The payoff is worth the extra effort. Many long-term renters are able to spend more money than the typical first-time buyer — if they qualify, of course, Oldham says.
As lending practices tightened, a growing segment of credit-challenged potential clients were lost to the process. “They would fall out of the funnel forever,” Oldham says. But rather than lose these clients, United found a way to keep them in the fold.
The real estate brokerage partnered with Lee’s Summit, Mo.-based Credit Guys, a company that can “tidy up [clients’] credit reports, and then they can come back to us in six months,” Oldham says. “In essence, we are establishing trust. We’re telling them, ‘Hey, we’re not going to give up on you.’ These people just need a little longer timeframe in the decision-making process, and we want to stay front and center with those folks and have them remember us so that we can become the partner of choice when it comes time for them to buy.”
Credit Guys works with consumers to fix credit problems and raise scores. (Average cost is $40 to $60 per credit-line item fixed; no charge if a correction can’t be applied.)
“We call it turning an ‘if’ client into a ‘when’ client,” says Credit Guys president and co-owner Dave Fulk. “Sometimes it takes as little as a few weeks; sometimes it can take six months. But we help them address these issues that are preventing them from being able to purchase a house, get them in a better financial position, and then send them back to the real estate agent.”
Cassie Daughtrey, a broker with Realogics Sotheby’s International Realty in Seattle, says she’s not only approaching renters about purchasing, but also convincing owners who’ve been waiting in the wings to sell.
Daughtrey, licensed since 2005, closed $15 million in 2013. She says demand exceeds supply in her market. Indeed, Penske Truck Rental’s annual list reports that Seattle — home to Amazon.com, Boeing and Microsoft — is one of the top 10 cities for Americans on the move.

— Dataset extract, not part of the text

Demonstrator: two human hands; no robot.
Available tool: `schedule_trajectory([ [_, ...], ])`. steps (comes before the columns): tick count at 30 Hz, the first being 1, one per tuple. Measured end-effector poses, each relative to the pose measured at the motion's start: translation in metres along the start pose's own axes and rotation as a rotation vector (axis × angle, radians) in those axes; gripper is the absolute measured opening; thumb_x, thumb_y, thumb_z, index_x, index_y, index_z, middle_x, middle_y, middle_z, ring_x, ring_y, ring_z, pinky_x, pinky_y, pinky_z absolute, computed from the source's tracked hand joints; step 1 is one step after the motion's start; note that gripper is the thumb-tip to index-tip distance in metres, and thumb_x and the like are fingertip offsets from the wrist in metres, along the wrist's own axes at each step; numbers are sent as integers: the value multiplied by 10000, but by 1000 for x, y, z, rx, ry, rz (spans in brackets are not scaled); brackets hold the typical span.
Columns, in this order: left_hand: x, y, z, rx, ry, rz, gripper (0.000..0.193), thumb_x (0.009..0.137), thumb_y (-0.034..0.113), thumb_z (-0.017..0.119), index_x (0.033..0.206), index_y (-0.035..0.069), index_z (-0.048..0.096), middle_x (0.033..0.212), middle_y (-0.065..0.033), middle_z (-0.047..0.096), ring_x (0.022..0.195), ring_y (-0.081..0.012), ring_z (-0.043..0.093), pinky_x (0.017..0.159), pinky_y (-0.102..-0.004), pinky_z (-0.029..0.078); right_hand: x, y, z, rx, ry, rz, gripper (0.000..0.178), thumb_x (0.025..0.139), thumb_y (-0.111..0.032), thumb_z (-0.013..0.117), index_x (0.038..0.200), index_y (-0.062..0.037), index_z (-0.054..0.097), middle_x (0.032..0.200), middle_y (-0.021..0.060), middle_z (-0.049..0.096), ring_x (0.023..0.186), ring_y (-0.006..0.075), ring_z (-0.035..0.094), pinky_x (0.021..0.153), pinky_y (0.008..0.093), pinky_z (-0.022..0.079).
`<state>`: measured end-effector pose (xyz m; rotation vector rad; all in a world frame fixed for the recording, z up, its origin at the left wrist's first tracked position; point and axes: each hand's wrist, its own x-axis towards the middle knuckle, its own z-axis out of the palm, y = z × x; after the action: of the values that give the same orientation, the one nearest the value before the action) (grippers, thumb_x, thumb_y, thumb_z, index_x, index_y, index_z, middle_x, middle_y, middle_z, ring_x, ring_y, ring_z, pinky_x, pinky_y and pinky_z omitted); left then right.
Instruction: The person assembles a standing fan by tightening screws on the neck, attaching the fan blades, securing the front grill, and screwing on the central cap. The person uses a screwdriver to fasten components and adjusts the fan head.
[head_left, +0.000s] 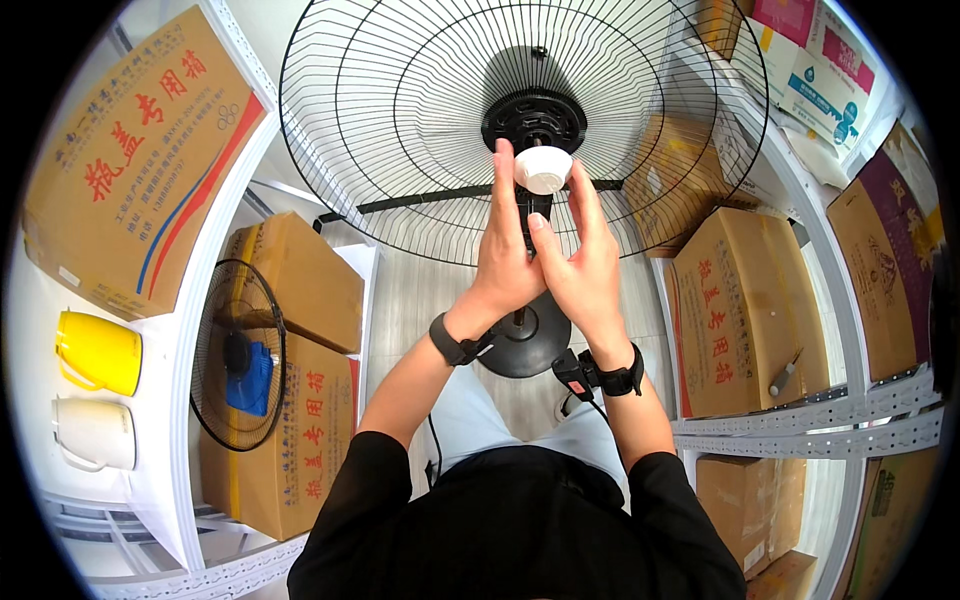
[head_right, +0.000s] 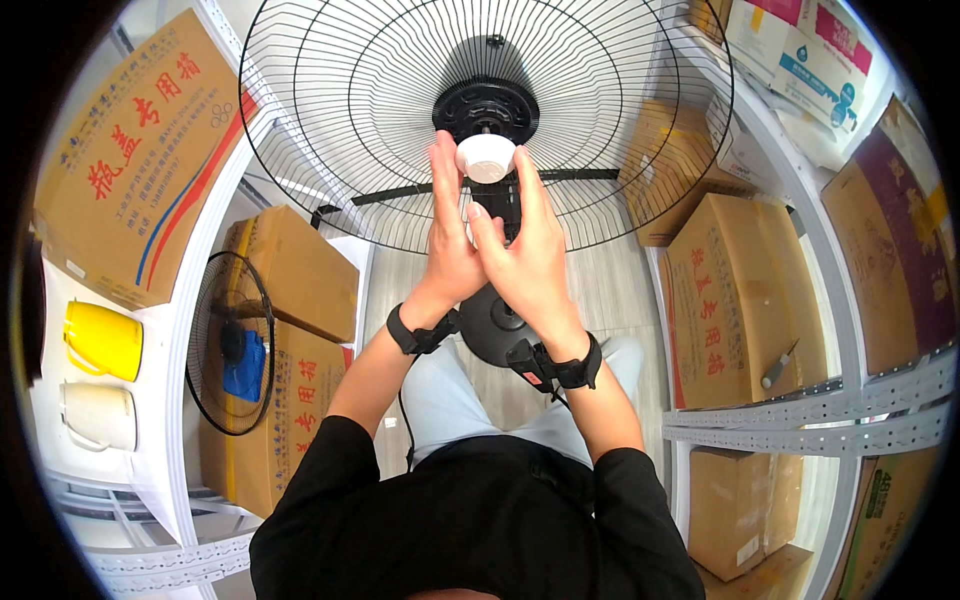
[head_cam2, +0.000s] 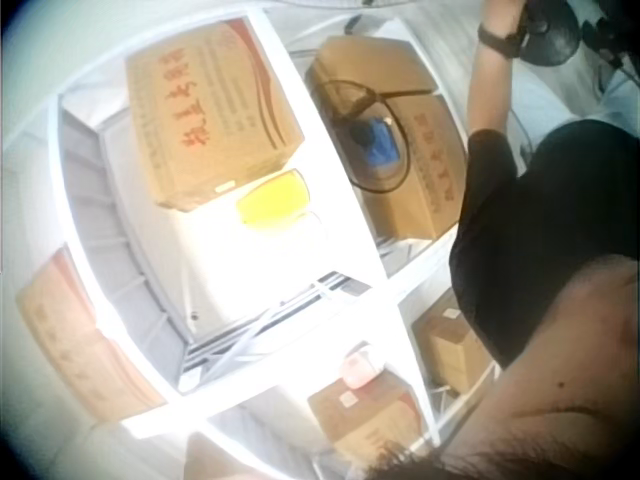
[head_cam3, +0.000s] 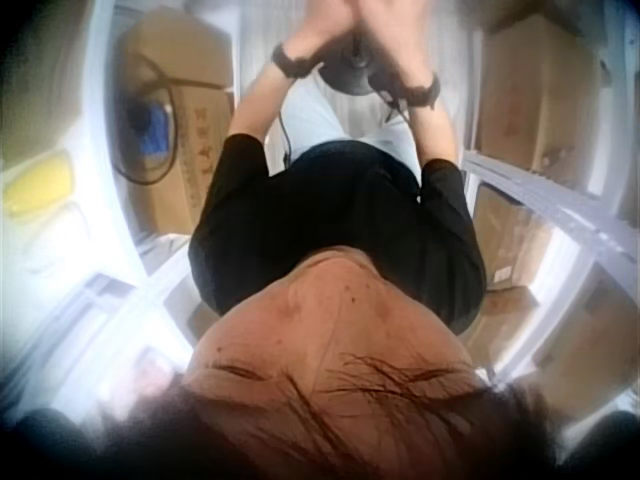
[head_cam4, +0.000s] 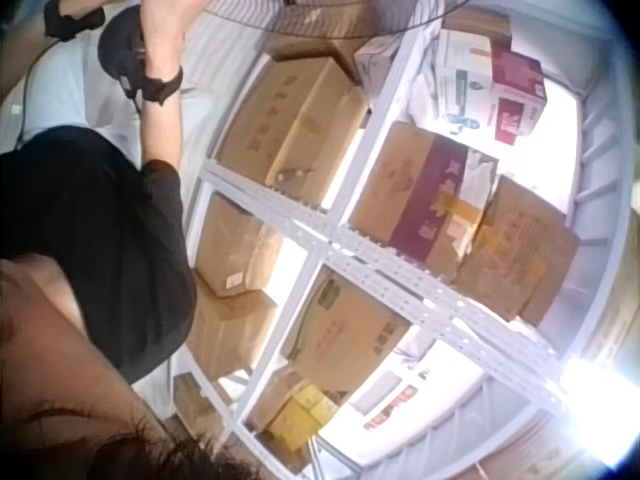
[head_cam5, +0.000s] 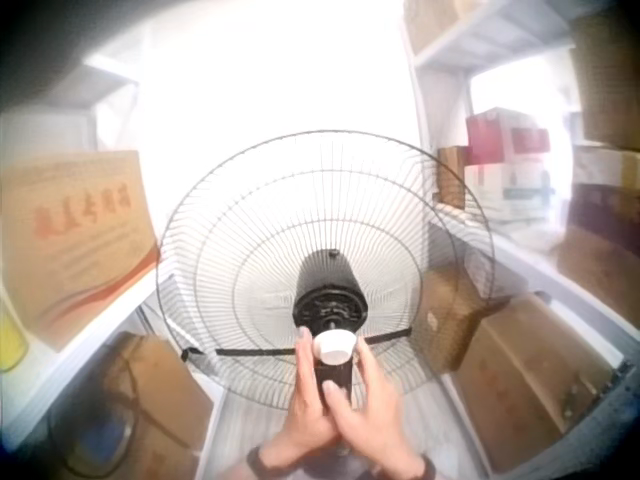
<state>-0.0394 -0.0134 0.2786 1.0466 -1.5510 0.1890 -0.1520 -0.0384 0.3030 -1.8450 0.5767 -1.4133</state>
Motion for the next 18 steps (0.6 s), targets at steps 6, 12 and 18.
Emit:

Competition is fierce. In March, Daughtrey got eight offers on a home listed for $489,000, and it closed at $551,000 — an all-cash offer to boot —after six days on market. The young couple who bought the house were first-time buyers and had lost two other homes to multiple offers.
“There are people moving from all over the country to Seattle, but there are only so many homes. We don’t have urban sprawl. We have a couple of condos going up, but we do not have a lot of inventory,” Daughtrey says.
To pull sellers off the sidelines, Daughtrey stays in touch through LinkedIn and Facebook, sends regular marketing updates and listings to her sphere, and posts blogs to her Savvy Seattle agent site. She also meets clients and presents in person.
“If it means meeting with your clients 10 times for coffee to discuss their goals and expectations, that’s what you have to do. You have to treat those hours as part of your job if you want those sales,” she says.
Also, Daughtrey adds, set the expectation early and often. Educate your clients to be competitive. Let them know how the process is going. Be prepared to act in the best interest of the client. And no matter what, keep sending your potential buyers listings.
“Don’t leave it up to your client to find properties online. They have their own jobs. Our job is to be looking for homes for them. It doesn’t hurt to send listings,” she says.
“I tell clients, ‘My job is to look out for you. My job is to make sure that you’re aware of what’s on the market so that you do not miss out on an opportunity.’ And the right home really is an opportunity that should not be lost,” she says.